Why don’t you just live a little?


To the outside world, trying to avoid triggers sometimes seems like we are refusing to have fun. Some people judge us harshly just for trying to take care of ourselves. That's a big part of the stigma associated with migraine. As long as migraine is viewed as "just a headache" there will be those who will not accept our limits as legitimate. I've been called a few unflattering names because of my insistence on avoiding known triggers. How about you?

The truth is that I have tried to let loose, throw caution to the wind, and just embrace whatever comes. It does not work. The better I feel, the more likely it is that I will relax my personal rules about trigger avoidance. It is in my nature to stay up late, avoid drinking water, eat processed convenience foods, and otherwise ignore my body's needs. The price for staying migraine-free is perpetual avoidance of all known triggers. Doing this allows me to live with fewer migraine attacks so that I can participate in more of life. I don't get the luxury of a carefree lifestyle.

This is particularly troubling for those closest to me. They remember an earlier time when I was not so careful to avoid triggers. In fact, I wasn't even aware that I had triggers. They forget the many times we were forced to leave an event early because of migraine. It is hard on my loved ones to accept that there are things I will never do again. They also suffer the consequences of stigma. Sometimes they are accused of enabling me to stay sick. The hurts is even worse when it comes from loved ones.

At my in-laws' family reunion this summer, the party continued well after dark with bonfires, hayrides, and lots of beer. If smoke, alcohol, and lack of sleep were not such strong triggers, it would have been a lot of fun. Nearly everyone stayed outside. Most understood why I stayed indoors and watched from the window, but a few were critical of my "unsocial" behavior. Some split their time between the party outside and visiting with me indoors. My critics refused to come inside, commenting that I should "just relax" and "live a little." Those critics also turned on my husband when he chose to stay indoors to keep me company.
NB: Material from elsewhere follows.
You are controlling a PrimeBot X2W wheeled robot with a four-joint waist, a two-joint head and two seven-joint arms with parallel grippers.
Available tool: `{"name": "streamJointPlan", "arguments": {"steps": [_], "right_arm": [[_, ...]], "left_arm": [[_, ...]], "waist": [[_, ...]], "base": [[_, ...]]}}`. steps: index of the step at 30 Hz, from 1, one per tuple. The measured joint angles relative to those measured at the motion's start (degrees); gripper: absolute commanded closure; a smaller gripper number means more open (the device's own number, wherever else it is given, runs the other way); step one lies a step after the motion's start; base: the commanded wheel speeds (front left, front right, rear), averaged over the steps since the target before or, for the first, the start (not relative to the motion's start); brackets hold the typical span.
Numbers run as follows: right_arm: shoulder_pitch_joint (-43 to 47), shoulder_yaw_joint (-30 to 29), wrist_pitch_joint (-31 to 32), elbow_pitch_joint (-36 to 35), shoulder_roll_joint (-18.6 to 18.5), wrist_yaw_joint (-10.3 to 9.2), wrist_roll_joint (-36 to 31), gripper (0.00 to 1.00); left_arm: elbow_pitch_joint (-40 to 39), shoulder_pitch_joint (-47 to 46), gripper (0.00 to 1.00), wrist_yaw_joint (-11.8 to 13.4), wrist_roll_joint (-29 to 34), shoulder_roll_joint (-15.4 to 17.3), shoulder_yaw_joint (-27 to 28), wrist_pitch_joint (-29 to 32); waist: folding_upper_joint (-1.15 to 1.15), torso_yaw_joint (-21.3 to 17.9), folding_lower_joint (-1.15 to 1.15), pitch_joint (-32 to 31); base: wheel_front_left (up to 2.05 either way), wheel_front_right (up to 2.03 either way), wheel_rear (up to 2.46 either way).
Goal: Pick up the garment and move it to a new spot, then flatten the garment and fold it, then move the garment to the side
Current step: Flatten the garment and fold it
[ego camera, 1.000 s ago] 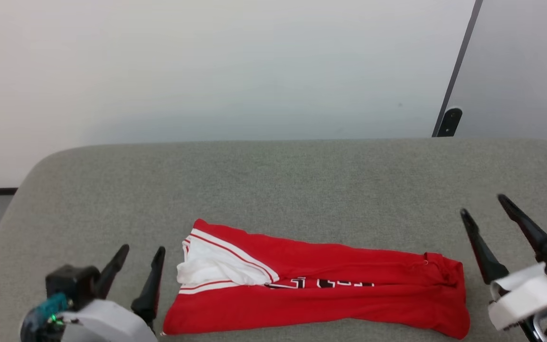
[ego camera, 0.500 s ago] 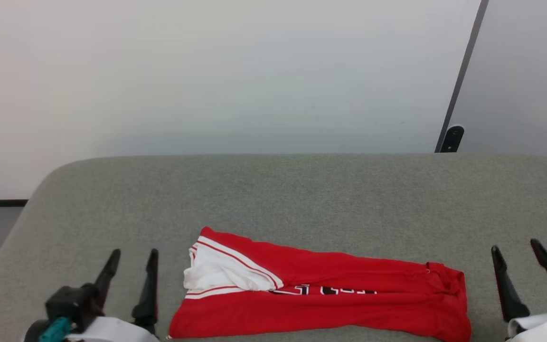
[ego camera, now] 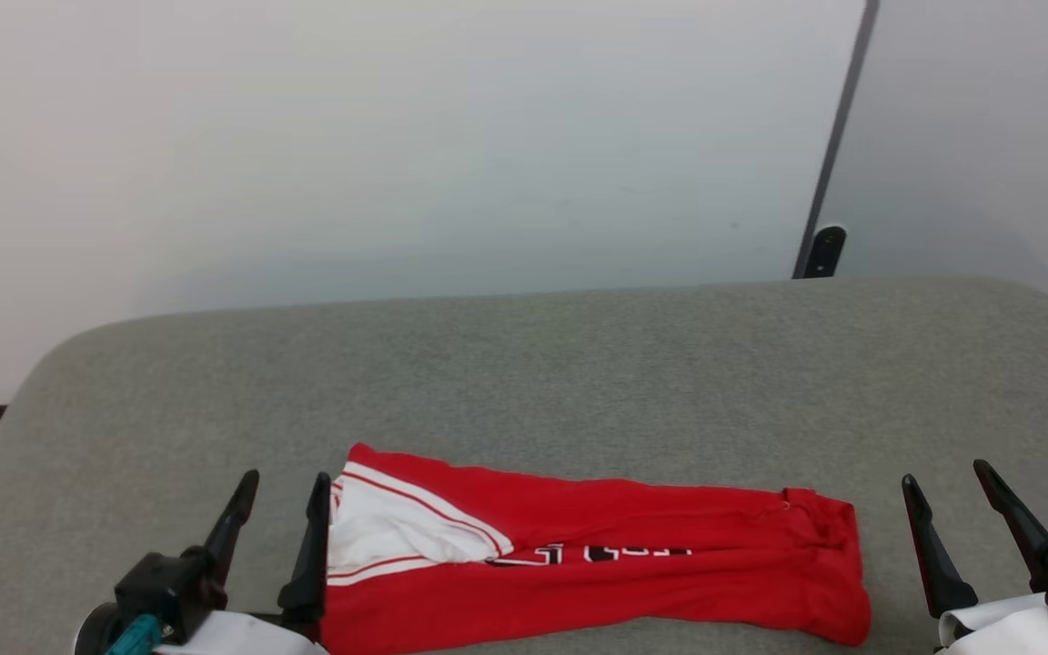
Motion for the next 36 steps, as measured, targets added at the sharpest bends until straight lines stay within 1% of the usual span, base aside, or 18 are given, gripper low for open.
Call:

I've come to expect this response from certain people and have distanced myself from them. Their opinions are not nearly as hurtful as they once were. Still, it does sting that there are people close to me who do not support my efforts to avoid a migraine attack. I wish that everyone understood how important it is. Unfortunately, I cannot change hearts and minds that are closed to the truth. I like to have fun, too. Yet I will not be swayed by peer pressure to do so at the expense my own health.

I know I'm not the only one who faces this. We all have people in our lives who have a negative view of the things we must avoid because of migraine. When educating someone becomes futile, how do you handle it? When someone insults you for doing what is healthy, how do you respond?